Charlotte wants to get to Cuba “before it becomes bastardised”.
Jay works in that ~super trendy~ hostel you just checked into, and probably seems like a pretty cool guy on first impressions. He made you take a ‘welcome shot’ when you checked in, and he’s since made it pretty clear that he’s just taking life “one day at a time”.
A real free spirit, this one.
Jay was only intending to spend a couple of nights in whatever exotic locale you happen to meet him, but it turns out he “Just couldn’t leave”. While this might sound romantic and bohemian, the fact is he’s been here for ten years and is all but completely dead inside.
Regardless, he’s pretty fucking in touch. Jay practices sun salutations every morning in the courtyard – shirtless, so you can admire his Buddhist ohm tattoo on one shoulder and Christian cross on the other – and knows every Jack Johnson song on acoustic guitar. If you’re lucky, he might even whip out his ‘uke’ to play an earnest rendition of ‘I’m Yours’ by Jason Mraz.
You definitely met Georgie in Santorini. Or Ibiza. Or on ‘Sail Croatia’.
Georgie’s the kind of girl who knows what she likes and bloody well sticks to it. She has no qualms checking into a five-star resort and spending all day by the infinity pool, drinking frosé and documenting her ‘#hotdogsorlegs’ on Snapchat. And power to her.
But Georgie is also a ‘were-woo-girl’, and as soon as night comes around you’d best believe she’s slipping into that sequin mini-skirt and cranking things up a few notches. Frosé gets swapped out for a “Sex On The Beach with a Wet Pussy on the side, LOL!” and the nearest dancefloor is hers for the twerking.
Georgies almost always travel in packs. A few hours and several Sambuca shooters later, expect to see two, maybe three of them going at one other whilst bawling their mascara-laden eyes out.
Here’s the thing: there’s nothing all that wrong with Owen, really. He seems like a genuinely nice guy: he’s on a gap year, travelling around by himself, and just wants to know if anyone’s sitting there, or whether you’d mind him tagging along with you for the night.
But, like a stray cat that you shouldn’t have been so generous as to feed in the first place, Owen’s a hard one to shake. Not that there’s anything particularly wrong with that: he really does mean well, and seems outgoing enough. It’s just that he’s a little socially inept.
Owen’s a lover of small talk, and will always default with the old faithful “So where have you been so far?” chat. He will attach himself to you like a remora fish, gently penetrating any and every social circle you find yourself in – and that’ll be fine, because he’s just so bloody polite.
But he also doesn’t quite understand social faux pas’, and has a pretty bad habit of putting his foot in his mouth.

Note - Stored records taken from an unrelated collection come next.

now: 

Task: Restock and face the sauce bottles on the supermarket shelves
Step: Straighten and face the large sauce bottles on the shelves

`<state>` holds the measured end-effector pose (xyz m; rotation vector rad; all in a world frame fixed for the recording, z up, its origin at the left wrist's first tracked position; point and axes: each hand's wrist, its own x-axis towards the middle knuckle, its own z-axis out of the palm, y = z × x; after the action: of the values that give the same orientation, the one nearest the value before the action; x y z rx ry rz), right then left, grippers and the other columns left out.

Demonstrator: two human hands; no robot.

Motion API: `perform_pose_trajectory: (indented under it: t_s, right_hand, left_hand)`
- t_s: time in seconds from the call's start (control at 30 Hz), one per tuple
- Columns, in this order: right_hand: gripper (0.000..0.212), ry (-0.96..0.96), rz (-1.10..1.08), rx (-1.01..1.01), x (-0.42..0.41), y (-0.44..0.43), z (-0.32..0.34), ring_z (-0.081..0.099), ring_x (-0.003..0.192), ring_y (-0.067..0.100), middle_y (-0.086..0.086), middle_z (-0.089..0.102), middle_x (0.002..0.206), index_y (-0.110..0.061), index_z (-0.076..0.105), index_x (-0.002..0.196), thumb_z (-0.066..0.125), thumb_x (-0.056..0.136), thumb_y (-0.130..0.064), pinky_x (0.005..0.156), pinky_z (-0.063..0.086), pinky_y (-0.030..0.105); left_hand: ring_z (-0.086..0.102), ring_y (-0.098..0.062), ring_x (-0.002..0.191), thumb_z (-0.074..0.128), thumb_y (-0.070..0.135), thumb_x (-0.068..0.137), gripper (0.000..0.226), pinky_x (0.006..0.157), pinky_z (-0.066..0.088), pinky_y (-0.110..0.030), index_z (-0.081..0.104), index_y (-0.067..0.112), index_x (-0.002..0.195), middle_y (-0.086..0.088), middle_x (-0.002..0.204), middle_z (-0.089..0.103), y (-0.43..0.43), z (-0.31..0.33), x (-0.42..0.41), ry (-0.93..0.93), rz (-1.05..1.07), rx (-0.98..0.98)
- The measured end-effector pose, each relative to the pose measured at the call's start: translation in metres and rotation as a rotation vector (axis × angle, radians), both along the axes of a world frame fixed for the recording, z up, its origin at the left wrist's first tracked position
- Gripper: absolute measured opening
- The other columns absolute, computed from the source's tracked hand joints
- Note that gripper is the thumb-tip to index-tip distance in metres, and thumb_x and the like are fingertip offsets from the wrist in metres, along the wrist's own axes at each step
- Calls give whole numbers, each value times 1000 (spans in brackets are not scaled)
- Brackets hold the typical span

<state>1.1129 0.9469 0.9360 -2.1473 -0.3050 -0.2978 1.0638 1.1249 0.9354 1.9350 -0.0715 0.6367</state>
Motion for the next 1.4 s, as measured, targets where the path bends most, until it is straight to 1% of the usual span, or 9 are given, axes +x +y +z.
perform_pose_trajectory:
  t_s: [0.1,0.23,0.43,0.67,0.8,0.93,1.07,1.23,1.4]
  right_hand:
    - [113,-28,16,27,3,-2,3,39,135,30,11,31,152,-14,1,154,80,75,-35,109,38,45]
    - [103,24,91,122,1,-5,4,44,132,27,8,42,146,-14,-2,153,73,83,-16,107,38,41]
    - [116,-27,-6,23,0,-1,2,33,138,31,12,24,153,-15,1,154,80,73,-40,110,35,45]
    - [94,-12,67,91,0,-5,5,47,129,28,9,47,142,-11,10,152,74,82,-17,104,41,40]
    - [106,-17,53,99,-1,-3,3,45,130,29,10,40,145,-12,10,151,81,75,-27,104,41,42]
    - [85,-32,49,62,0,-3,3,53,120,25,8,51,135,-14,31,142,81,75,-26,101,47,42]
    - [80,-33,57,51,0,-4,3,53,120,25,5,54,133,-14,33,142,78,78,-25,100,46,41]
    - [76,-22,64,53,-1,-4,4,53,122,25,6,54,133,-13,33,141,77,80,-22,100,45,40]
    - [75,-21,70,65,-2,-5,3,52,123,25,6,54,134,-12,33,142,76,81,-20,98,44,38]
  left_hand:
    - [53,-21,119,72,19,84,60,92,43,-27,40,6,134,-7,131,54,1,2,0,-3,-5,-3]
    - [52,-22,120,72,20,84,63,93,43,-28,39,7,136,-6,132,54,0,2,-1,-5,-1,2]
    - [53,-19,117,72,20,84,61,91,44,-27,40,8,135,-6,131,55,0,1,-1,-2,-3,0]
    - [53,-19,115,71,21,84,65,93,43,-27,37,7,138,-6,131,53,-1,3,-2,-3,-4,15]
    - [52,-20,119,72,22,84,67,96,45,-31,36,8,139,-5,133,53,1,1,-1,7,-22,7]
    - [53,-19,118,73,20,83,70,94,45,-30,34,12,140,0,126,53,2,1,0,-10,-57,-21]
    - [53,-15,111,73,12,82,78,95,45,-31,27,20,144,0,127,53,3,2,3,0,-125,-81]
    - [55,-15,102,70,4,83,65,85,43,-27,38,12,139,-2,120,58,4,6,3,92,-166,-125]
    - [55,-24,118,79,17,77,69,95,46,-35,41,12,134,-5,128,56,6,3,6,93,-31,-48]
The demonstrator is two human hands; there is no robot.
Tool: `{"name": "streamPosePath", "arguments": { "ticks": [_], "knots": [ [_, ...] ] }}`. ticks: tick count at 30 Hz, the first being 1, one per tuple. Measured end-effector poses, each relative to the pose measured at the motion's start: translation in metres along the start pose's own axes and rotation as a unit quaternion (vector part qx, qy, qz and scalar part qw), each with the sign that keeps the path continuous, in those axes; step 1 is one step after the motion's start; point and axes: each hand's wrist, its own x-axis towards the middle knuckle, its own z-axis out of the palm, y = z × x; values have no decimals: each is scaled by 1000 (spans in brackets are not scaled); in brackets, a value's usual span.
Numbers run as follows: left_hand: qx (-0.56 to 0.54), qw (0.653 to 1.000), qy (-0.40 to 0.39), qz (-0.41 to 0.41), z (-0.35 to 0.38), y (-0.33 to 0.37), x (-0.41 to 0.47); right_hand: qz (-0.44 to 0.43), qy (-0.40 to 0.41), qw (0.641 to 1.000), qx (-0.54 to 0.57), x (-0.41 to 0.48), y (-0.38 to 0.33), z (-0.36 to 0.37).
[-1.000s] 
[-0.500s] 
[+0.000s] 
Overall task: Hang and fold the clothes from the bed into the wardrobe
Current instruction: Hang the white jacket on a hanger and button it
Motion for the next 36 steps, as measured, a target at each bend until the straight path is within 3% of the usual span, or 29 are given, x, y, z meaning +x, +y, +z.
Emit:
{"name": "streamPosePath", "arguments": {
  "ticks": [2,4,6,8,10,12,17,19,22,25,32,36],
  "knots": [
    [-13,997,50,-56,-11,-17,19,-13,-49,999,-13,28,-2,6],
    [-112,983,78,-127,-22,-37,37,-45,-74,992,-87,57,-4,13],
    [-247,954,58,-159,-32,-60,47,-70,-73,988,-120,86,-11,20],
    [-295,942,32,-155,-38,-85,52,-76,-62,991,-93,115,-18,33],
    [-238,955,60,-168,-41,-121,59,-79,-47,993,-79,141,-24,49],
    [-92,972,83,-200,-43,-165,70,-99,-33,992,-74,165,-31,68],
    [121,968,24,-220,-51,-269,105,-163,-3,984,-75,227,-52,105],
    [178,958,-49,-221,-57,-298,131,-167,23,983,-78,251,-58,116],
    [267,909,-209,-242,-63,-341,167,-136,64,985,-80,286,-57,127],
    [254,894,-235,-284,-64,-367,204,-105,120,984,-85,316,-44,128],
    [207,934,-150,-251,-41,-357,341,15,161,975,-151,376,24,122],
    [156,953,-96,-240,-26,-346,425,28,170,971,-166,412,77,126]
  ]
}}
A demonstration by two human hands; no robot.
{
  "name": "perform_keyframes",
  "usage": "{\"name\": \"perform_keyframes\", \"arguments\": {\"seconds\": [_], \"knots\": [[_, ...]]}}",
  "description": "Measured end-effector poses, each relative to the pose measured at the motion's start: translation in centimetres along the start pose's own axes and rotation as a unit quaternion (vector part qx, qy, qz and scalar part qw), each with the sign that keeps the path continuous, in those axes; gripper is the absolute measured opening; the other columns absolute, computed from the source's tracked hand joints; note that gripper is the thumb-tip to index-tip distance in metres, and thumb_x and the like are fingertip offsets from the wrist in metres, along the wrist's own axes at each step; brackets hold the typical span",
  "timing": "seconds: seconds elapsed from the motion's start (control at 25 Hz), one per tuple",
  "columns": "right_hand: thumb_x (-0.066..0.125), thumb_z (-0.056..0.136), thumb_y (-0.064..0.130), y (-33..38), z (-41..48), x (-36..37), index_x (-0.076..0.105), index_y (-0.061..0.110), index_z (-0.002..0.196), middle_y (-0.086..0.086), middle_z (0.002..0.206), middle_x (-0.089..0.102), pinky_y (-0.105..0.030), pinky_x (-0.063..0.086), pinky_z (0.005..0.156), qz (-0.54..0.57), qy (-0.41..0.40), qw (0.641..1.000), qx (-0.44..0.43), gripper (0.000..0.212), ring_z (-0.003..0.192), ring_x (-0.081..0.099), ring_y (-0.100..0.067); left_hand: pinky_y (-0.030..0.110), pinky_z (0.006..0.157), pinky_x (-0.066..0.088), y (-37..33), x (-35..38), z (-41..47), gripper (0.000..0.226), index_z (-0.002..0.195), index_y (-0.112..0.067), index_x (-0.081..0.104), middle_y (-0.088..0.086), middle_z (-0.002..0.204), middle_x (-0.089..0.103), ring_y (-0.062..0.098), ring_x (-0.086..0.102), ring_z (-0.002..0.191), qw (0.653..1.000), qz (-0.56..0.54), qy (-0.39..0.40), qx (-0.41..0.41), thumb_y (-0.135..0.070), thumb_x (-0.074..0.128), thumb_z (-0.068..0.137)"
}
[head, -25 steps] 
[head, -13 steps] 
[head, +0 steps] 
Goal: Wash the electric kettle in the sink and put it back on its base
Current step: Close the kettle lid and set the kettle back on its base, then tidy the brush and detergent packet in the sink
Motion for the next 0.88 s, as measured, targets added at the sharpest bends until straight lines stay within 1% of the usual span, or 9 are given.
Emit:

Particularly once he’s had a few drinks, Owen will inevitably start spouting inappropriate jokes and/or sentiments, loudly and uncomfortably, in some kind of schoolyard attempt to curry favour.
But he does seem like a pretty nice guy, overall.
Someone you know
You probably feel like you’ve travelled to the far ends of the earth; that you’re in a whole new world enjoying a wealth of brand new experiences; that ‘home’ is a distant memory. But the tourist trail is real, it’s a small world after all, and you’ll inevitably come to realise all of this at some point because, no matter where you are, you will almost definitely run into someone you know.
It’ll probably be somebody you haven’t seen since primary school, or that you only half-knew in high school – someone that was in your tute at uni, perhaps. You’ll bump heads whilst standing in the bar line, exclaim over-enthusiastically about how incredible it is to run into each other, here of all places, and maybe even spend the night sharing rounds. Then you’ll part ways and never see one other again.
Not such a lonely planet after all, eh?